*** Begin section ***
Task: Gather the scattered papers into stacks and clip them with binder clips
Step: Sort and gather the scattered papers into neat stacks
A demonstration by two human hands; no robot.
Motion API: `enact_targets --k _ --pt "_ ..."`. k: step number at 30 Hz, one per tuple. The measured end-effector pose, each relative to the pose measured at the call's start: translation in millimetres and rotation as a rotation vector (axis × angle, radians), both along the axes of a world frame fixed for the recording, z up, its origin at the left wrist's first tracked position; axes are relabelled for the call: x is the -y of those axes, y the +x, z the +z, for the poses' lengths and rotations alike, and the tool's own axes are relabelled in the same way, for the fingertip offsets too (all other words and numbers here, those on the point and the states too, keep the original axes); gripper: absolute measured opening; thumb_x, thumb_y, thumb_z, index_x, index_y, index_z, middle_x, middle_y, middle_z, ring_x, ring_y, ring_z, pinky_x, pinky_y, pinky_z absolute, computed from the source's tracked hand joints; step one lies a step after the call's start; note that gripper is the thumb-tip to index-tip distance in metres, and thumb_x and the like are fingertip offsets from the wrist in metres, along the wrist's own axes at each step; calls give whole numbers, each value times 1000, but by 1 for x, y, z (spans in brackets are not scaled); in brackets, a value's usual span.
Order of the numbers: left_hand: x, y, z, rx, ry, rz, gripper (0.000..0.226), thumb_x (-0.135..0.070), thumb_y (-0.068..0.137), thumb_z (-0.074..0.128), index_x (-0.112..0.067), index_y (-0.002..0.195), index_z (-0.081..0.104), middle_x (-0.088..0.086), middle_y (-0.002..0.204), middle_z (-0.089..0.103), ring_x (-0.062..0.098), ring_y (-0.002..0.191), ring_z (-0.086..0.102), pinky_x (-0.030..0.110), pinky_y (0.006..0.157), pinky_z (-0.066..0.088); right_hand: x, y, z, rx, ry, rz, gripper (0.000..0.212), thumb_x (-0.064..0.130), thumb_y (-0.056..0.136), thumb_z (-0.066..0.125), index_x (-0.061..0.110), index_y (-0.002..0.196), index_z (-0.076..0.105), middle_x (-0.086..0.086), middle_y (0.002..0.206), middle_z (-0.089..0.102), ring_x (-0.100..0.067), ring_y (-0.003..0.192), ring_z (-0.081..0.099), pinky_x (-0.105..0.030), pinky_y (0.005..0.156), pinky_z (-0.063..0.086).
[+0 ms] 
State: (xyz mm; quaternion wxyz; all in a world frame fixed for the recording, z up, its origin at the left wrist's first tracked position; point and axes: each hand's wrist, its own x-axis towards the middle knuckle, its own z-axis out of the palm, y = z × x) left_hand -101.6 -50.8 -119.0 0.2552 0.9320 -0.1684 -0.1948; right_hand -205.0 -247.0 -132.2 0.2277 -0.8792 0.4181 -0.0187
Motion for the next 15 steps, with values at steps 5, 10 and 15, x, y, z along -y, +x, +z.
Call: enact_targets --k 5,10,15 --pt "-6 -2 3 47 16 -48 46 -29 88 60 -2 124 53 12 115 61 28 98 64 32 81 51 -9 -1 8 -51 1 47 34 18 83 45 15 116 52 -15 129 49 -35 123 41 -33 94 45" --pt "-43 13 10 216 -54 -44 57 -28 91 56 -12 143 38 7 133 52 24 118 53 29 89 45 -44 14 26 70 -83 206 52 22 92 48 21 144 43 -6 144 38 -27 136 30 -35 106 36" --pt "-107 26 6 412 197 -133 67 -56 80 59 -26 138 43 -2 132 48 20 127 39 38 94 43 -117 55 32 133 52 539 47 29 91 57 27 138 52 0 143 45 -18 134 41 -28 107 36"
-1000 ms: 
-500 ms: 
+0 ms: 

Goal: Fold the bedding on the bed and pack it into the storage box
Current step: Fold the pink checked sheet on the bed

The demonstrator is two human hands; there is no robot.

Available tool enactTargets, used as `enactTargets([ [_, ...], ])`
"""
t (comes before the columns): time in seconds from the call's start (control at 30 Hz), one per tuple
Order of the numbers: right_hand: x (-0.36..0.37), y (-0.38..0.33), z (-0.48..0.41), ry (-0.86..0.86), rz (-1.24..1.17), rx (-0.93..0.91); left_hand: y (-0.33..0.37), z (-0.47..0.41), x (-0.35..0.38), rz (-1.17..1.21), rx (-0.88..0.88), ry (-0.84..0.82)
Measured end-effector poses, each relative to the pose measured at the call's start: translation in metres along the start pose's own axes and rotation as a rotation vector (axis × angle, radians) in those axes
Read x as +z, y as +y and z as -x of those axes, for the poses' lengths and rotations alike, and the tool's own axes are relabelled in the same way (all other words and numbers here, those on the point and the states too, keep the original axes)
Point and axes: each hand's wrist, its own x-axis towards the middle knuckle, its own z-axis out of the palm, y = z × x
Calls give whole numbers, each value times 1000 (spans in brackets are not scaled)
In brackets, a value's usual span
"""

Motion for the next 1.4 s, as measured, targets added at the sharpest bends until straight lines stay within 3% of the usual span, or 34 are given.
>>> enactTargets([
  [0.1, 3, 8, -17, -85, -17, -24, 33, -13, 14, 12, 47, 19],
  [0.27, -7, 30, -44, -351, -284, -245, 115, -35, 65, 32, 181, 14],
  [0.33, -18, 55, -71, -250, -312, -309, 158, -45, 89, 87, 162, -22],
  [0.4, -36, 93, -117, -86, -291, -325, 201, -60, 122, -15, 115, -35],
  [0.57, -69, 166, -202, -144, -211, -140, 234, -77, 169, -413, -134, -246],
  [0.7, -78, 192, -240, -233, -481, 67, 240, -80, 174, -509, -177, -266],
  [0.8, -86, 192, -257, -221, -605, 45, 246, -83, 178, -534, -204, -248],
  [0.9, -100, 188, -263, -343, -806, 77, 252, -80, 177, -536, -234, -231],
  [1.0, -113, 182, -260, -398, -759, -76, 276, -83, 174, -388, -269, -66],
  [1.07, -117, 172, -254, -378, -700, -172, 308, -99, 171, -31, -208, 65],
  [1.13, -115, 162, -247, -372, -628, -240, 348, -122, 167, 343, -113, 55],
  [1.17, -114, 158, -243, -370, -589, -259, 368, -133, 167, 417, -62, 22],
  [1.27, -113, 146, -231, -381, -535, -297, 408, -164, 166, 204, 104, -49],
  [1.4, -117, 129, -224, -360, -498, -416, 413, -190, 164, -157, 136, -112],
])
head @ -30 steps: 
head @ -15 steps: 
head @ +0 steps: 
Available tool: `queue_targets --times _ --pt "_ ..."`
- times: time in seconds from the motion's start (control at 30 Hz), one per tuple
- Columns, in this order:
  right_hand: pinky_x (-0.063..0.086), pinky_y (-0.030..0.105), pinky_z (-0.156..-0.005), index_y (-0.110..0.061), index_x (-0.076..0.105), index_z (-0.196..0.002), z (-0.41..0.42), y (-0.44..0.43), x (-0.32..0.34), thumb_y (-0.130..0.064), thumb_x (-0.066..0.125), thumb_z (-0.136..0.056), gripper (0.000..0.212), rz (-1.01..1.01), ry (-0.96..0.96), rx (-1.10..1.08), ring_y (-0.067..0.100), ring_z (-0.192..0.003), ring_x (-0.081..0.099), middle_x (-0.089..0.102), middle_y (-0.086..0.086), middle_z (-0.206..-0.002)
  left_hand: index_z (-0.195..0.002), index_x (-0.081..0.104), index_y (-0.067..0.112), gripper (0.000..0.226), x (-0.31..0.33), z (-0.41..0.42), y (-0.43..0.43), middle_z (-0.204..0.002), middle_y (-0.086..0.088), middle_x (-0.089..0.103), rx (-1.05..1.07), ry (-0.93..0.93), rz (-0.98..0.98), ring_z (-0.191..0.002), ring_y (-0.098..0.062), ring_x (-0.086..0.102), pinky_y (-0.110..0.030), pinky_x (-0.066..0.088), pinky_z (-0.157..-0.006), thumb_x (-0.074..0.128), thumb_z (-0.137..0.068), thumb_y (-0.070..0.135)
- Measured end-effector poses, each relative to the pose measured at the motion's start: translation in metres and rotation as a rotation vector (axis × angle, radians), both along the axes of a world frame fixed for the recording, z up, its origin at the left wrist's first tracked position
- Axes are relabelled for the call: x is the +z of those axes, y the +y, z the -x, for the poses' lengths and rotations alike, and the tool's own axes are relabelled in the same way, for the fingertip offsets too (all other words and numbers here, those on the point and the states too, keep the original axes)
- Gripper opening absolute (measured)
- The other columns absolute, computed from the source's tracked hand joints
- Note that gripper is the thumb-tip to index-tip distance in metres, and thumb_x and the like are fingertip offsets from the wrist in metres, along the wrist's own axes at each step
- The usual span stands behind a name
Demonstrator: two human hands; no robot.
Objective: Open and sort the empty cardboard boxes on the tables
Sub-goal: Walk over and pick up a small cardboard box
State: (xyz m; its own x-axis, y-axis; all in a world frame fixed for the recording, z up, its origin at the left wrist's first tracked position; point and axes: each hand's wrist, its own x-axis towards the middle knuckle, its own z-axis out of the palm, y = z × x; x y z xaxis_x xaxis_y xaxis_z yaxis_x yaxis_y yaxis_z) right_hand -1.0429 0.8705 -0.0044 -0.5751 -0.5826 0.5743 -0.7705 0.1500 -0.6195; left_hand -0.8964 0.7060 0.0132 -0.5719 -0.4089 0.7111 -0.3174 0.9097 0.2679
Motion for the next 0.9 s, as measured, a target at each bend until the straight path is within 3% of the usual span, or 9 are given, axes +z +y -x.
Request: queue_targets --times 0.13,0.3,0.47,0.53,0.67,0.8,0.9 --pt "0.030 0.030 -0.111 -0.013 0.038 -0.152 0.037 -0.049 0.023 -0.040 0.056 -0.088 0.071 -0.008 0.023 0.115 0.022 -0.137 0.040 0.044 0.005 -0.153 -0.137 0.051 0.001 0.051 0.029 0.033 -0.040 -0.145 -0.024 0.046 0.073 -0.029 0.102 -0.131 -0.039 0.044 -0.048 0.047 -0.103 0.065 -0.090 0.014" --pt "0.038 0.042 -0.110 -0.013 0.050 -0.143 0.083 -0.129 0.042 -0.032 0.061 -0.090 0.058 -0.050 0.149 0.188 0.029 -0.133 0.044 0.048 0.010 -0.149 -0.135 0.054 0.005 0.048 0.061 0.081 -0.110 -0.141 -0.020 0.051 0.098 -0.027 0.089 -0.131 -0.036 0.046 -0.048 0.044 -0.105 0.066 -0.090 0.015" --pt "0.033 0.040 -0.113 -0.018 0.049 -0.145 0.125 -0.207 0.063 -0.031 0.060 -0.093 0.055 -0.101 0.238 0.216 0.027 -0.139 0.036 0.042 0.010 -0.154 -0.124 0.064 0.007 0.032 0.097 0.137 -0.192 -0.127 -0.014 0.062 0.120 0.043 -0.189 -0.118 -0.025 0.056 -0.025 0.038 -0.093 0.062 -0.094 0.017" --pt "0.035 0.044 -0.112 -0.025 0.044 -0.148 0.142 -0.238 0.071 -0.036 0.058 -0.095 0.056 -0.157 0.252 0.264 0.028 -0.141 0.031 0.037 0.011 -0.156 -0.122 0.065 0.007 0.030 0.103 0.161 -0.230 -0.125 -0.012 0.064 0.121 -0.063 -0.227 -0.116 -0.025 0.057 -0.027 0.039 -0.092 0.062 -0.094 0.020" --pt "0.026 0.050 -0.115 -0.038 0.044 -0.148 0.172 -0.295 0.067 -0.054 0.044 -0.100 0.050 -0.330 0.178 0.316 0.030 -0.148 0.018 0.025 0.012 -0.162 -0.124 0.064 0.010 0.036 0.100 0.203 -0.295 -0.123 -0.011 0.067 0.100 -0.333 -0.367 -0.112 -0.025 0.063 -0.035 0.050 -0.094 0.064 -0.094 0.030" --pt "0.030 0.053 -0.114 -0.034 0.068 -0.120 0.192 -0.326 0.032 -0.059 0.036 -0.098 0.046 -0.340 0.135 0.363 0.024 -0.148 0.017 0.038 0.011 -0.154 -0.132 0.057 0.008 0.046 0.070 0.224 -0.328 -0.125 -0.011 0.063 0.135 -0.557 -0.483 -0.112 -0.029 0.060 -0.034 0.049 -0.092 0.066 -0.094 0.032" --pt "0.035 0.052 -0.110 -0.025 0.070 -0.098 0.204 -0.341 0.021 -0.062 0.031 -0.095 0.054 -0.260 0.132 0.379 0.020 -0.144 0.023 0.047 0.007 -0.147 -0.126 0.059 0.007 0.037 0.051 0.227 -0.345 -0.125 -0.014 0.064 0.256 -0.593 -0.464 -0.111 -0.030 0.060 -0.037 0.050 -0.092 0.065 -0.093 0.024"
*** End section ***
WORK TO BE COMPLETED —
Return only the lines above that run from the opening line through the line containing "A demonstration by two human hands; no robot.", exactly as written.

RESPONSE TO THE TASK —
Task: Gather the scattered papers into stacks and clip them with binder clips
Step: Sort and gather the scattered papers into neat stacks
A demonstration by two human hands; no robot.

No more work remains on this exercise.